5. Share of allodiversity. An important characteristic and quality criterion of the biodiversity within a region is the share of allodiversity, i. e. the organisms introduced by man. It has a significant influence on total diversity in the medium- to long-term as indigenous species are often replaced or eradicated by alien species (see previous chapter).
6. Ecosystem Functions. An aspect, above all recognised in the research of global change, is the relevance of species for the functioning of ecosystems, particularly with respect to global biogeochemical cycles. The ecosystematic relevance as a quality criterion of biodiversity designates in this sense the function of a species or a species community for the ecological integrity of a larger spatial unit.
7. Actual and potential economic value. This aspect represents a central quality criterion from an anthropocentric point of view.
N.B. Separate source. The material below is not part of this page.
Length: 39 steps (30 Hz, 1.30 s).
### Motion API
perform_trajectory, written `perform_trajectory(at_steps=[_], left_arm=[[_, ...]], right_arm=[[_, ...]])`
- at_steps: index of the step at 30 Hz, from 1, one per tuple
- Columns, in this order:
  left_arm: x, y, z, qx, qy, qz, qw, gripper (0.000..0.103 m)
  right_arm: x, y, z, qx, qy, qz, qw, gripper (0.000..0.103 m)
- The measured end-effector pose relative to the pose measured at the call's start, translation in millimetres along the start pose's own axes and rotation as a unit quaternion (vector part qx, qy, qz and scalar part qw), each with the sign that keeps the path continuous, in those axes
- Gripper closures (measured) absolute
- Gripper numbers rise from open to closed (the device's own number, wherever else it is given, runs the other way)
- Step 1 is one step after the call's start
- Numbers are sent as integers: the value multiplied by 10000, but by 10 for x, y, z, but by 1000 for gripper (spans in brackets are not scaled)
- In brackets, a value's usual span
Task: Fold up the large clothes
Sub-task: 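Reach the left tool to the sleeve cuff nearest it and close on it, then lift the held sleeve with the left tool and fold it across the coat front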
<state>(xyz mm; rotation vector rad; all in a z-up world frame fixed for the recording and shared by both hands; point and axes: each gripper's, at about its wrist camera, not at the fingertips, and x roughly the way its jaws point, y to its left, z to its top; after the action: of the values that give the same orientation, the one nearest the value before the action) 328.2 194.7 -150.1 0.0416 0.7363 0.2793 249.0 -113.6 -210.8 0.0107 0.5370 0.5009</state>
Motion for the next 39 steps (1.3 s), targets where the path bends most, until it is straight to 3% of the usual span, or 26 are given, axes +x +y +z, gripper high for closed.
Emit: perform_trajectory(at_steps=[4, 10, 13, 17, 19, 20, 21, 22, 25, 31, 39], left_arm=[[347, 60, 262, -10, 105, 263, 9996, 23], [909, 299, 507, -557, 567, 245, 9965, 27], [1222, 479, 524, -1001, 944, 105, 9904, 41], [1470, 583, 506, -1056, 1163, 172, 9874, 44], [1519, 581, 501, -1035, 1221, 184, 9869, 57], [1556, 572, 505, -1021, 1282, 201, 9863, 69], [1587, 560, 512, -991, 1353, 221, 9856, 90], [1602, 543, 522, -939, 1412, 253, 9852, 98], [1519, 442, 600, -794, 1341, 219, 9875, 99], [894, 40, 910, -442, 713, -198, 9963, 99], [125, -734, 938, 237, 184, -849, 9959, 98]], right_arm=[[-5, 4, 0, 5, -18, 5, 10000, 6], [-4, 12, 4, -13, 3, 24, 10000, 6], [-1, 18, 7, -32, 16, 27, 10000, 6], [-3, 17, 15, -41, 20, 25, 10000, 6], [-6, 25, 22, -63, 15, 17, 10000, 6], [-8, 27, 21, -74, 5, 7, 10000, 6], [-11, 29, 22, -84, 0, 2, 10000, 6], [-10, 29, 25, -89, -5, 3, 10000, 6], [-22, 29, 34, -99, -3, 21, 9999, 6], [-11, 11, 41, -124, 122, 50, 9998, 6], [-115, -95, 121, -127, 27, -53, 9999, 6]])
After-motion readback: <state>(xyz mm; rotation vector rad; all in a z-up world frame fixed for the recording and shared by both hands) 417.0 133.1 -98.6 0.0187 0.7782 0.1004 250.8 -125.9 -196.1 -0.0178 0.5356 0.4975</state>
The four last-mentioned criteria can, strictly speaking, not be considered aspects of diversity. It is hardly correct to say that two regions show a different degree of biodiversity because its species differ in the degree of endemism (WILLIAMS & HUMPHRIES 1994). Nevertheless, they are important quality criteria in the comparative evaluation of the biodiversity of regions.
As an example different qualitative aspects of the vascular plant diversity
of the USA are compared in the figure (after Mutke & Barthlott 1999).
While species numbers show a latitudinal gradient and higher values along
the coast and the main mountain systems, family numbers as an indicator
of phylogenetic diversity peak in the south-eastern part of the country.
Endemism and the portion of rare species show highest values in the western
USA, which have a higher diversity of abiotic factors (geodiversity).
|Most of the analyses presented
in the figure are based on data from the PLANTS
online database of plants of the USA (USDA & NRCS 1997). Parts
of the data on vascular plants in this database are copyrighted by JOHN
KARTESZ of the Biota of
North America Program (BONAP).
The richness at species, genus and family level is compared in fig. a-c. Species numbers have been calculated for a standard area of 100,000 km2 using the equation by ARRHENIUS (1920, 1921) with z = 0.13. For the numbers of families and genera, no such standardisation technique was applied.
As a combined index of endemism and species richness, the reciprocal value of the range size within the USA was summed up for all species. This index of "range size rarity" according to USHER (1986) was interpreted as "Index of specific contribution" (Cs) by KIER & BARTHLOTT (in prep.). The bigger the range size of a species the smaller is its contribution to this index. As the PLANTS database only contains data on the species distributions on the state level, the sum of the area sizes of the states where the species occur is used as area of distribution in the equation of the Cs-Index.